Hockney photographe ?

David Hockney en plein acte de création artistique

Je me suis rarement autant ennuyé que dans l’exposition de David Hockney à Pompidou (jusqu’au 23 octobre) : tout y est tellement prévisible, préformaté, fait pour plaire. On dirait un joueur de bonneteau qui fait son petit numéro, et les textes accompagnant l’exposition en rajoutent, citant toutes les justifications artistiques possibles pour valoriser l’artiste, procédé bien connu (la référence à Vermeer parce que la lumière vient par la gauche du tableau est ma préférée). On va de truc en truc, d’esbroufe en esbroufe : ah, les doubles portraits, quelle originalité ! ah, l’hédonisme californien ! ah les images homoérotiques en catimini ! Si Greenberg a dit que ses toiles ne devraient pas avoir leur place dans une galerie qui se respecte, ce n’est pas parce qu’elles sont figuratives (comme l’insinue le cartel), c’est parce qu’elles sont fausses, des trompe-l’œil, des attrape-couillons. C’est une vraie épreuve que d’aller de salle en salle entouré d’une telle médiocrité commerciale.

David Hockney, Gregory swimming, LA, 31 mai 1982

Le seul moment où on respire un peu est dans la salle où sont exposées ses compositions de polaroids : si là aussi ça tourne facilement au truc (perspective inversée et points de vue multiples), certaines des compositions jouent avec la simultanéité et l’ubiquité, comme celle-ci d’un nageur répété et multiplié une trentaine de fois. Un des seuls moments où on perçoit une certaine densité, une réflexion autre que commerciale. A fuir.

La ballade de Simon

Gonzalo Elvira, ST, 2017

Au milieu de l’exposition barcelonaise de Paula Rego, pour qui je n’ai guère d’appétence, se trouve un petit bijou (jusqu’au 8 octobre) : la reconstruction, par un artiste argentin (patagon, pour être précis) nommé Gonzalo Elvira, de la vie et des exploits d’un anarchiste d’origine ukrainienne nommé Simon Radowitzky.

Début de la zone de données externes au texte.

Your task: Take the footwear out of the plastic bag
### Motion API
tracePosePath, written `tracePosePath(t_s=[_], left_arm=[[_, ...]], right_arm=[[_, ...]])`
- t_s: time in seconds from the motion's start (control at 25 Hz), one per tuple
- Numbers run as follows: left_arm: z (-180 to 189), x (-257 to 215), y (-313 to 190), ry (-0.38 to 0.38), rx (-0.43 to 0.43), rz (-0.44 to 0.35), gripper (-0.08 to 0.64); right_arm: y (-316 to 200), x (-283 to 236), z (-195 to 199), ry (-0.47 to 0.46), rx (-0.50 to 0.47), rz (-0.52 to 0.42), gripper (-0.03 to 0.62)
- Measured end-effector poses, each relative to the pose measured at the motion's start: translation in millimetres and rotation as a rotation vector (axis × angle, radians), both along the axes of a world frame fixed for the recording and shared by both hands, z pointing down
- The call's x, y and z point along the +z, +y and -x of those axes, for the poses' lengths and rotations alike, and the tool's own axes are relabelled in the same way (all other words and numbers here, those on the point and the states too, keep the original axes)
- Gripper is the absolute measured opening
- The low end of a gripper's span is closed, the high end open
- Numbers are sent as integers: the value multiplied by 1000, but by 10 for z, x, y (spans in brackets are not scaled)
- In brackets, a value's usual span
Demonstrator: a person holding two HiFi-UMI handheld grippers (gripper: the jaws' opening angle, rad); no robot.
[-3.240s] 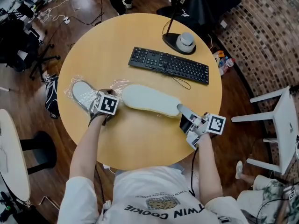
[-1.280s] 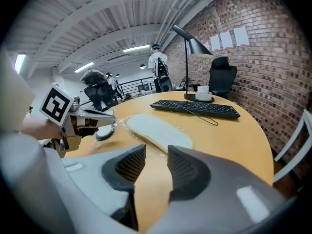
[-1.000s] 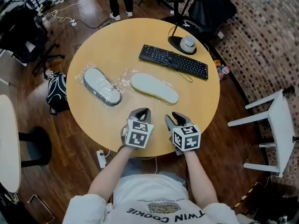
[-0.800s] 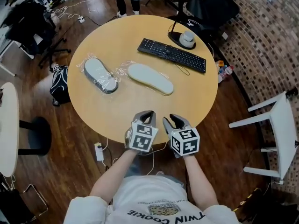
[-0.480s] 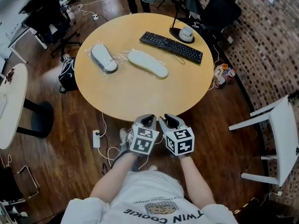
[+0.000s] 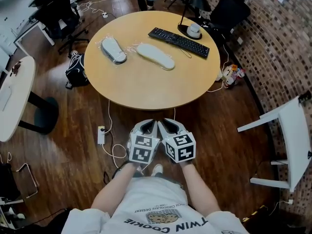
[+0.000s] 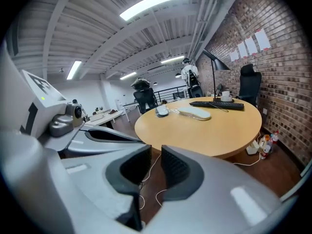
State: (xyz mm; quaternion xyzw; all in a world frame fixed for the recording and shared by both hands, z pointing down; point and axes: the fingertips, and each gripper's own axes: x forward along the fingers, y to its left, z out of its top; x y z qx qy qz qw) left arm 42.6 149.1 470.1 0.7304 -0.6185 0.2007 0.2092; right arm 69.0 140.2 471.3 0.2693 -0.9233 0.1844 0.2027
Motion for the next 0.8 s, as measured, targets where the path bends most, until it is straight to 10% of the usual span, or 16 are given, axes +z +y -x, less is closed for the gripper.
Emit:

Déjà, en quelques mots, on se trouve déplacé dans un autre monde, dans un autre temps, quand il y avait encore des anarchistes qui allaient de pays en pays pour semer idéologie et terreur, pour faire trembler le monde sur ses bases.

Gonzalo Elvira, SR000. 2016

Mais l’intérêt vient surtout de la manière dont Elvira traite son sujet : des évidences brutales dissimulées sous des formes discrètes : dessins tout en hachures, images à peine visibles, apparitions fugitives dans les pages d’un dictionnaire; Ce sont les traces infimes d’un quasi clandestin, qui ne fit que passer : une archive réinventée, recomposée.